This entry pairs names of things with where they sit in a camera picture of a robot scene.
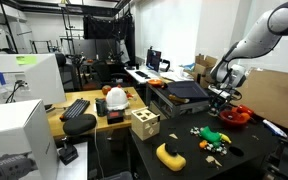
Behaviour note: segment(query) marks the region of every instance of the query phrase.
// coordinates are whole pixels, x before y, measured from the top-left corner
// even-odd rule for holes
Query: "small wooden box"
[[[160,115],[147,108],[132,111],[132,130],[143,141],[160,132]]]

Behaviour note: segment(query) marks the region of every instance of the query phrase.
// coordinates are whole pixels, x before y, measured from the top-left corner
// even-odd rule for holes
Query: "black table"
[[[193,127],[209,126],[213,132],[220,132],[230,137],[232,144],[225,146],[238,147],[244,152],[244,156],[238,157],[229,150],[227,155],[221,156],[218,153],[200,149],[200,137],[192,136],[190,129]],[[179,116],[177,118],[161,121],[160,133],[145,141],[141,141],[131,131],[133,148],[131,148],[131,167],[134,170],[138,153],[145,165],[149,179],[209,179],[235,166],[250,161],[256,157],[268,154],[277,144],[277,138],[264,128],[262,122],[258,124],[248,123],[244,128],[227,128],[223,122],[210,116],[207,112]],[[169,170],[156,156],[156,149],[162,143],[169,140],[169,134],[174,133],[178,137],[178,152],[186,159],[186,166],[179,172]],[[216,168],[205,159],[207,156],[214,156],[223,166]]]

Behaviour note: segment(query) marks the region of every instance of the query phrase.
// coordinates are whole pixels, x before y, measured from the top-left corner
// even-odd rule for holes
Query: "black keyboard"
[[[67,121],[78,115],[83,114],[90,104],[90,101],[76,99],[75,102],[70,107],[68,107],[68,109],[60,116],[60,120]]]
[[[142,71],[135,71],[136,74],[138,74],[141,77],[147,77],[148,75],[143,73]]]

--------

## What to work on
All of the preceding material should be output verbatim, with the pictures excluded.

## Your response
This entry pairs names of things with where they sit in a camera picture of a robot scene.
Behaviour note: segment(query) marks the region of every instance of the query phrase.
// coordinates are whole pixels, x before y, measured from the top-left corner
// even-odd rule for holes
Query: "small wooden box"
[[[160,115],[147,108],[132,111],[132,130],[143,141],[160,132]]]

Behaviour note: segment(query) marks the region of every instance of the query phrase.
// coordinates are whole pixels, x before y, measured from the top-left corner
// even-odd rule for holes
Query: "black table"
[[[193,127],[209,126],[213,132],[220,132],[230,137],[232,144],[225,146],[238,147],[244,152],[244,156],[238,157],[229,150],[227,155],[221,156],[218,153],[200,149],[200,137],[192,136],[190,129]],[[179,116],[177,118],[161,121],[160,133],[145,141],[141,141],[131,131],[133,148],[131,148],[131,167],[134,170],[138,153],[145,165],[149,179],[209,179],[235,166],[250,161],[256,157],[268,154],[277,144],[277,138],[264,128],[262,122],[258,124],[248,123],[244,128],[227,128],[223,122],[210,116],[207,112]],[[169,170],[156,156],[156,149],[162,143],[169,140],[169,134],[174,133],[178,137],[178,152],[186,159],[186,166],[179,172]],[[216,168],[205,159],[207,156],[214,156],[223,166]]]

Behaviour note: segment(query) marks the region of every instance of the query phrase.
// coordinates are whole pixels, x before y, measured from the top-left corner
// even-odd rule for holes
Query: "black keyboard"
[[[67,121],[78,115],[83,114],[90,104],[90,101],[76,99],[75,102],[70,107],[68,107],[68,109],[60,116],[60,120]]]
[[[142,71],[135,71],[136,74],[138,74],[141,77],[147,77],[148,75],[143,73]]]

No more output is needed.